• YOUR INSTRUCTIONS:
Search the data below for lines that include the word "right" and state how many there are, nothing else.

• DATA SEGMENT:
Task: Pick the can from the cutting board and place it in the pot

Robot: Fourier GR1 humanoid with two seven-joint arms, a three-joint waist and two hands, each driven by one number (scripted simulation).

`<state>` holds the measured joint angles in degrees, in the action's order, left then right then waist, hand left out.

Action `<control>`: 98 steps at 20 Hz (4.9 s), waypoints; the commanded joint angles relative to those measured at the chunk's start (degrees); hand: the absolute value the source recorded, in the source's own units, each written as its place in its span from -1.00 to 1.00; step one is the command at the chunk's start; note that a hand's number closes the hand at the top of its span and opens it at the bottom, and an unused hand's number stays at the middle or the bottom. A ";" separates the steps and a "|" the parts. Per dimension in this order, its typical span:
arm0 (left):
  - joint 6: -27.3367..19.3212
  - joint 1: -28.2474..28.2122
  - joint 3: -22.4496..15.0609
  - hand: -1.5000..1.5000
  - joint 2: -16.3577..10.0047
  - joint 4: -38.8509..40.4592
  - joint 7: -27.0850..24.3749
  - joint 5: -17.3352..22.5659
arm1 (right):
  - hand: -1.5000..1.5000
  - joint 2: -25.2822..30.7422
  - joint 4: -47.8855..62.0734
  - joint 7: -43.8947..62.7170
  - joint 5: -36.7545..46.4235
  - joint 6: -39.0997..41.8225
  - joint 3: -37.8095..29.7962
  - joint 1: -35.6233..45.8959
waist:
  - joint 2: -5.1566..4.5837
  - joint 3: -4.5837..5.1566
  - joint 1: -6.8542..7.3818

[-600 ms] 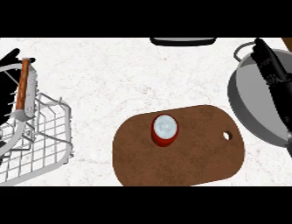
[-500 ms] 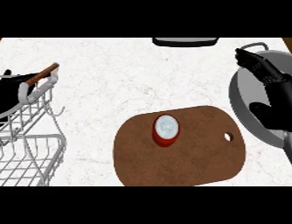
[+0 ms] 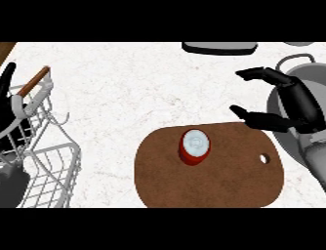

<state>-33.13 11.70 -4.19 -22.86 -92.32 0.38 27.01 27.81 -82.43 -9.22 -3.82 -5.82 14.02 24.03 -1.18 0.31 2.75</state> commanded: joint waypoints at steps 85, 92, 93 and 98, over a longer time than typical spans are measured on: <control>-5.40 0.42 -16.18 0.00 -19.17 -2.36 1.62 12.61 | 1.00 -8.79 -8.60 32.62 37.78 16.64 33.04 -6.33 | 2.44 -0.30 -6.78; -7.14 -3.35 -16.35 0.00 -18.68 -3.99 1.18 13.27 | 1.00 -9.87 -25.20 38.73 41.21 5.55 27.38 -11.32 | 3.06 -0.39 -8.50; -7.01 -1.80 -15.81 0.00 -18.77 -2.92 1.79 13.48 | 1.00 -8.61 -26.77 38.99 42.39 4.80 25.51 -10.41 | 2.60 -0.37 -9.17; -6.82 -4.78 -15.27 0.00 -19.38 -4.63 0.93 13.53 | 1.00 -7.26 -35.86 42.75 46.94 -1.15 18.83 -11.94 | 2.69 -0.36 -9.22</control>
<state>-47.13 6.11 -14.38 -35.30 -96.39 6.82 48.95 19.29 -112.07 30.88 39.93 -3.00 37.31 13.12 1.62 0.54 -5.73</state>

• ANSWER:
2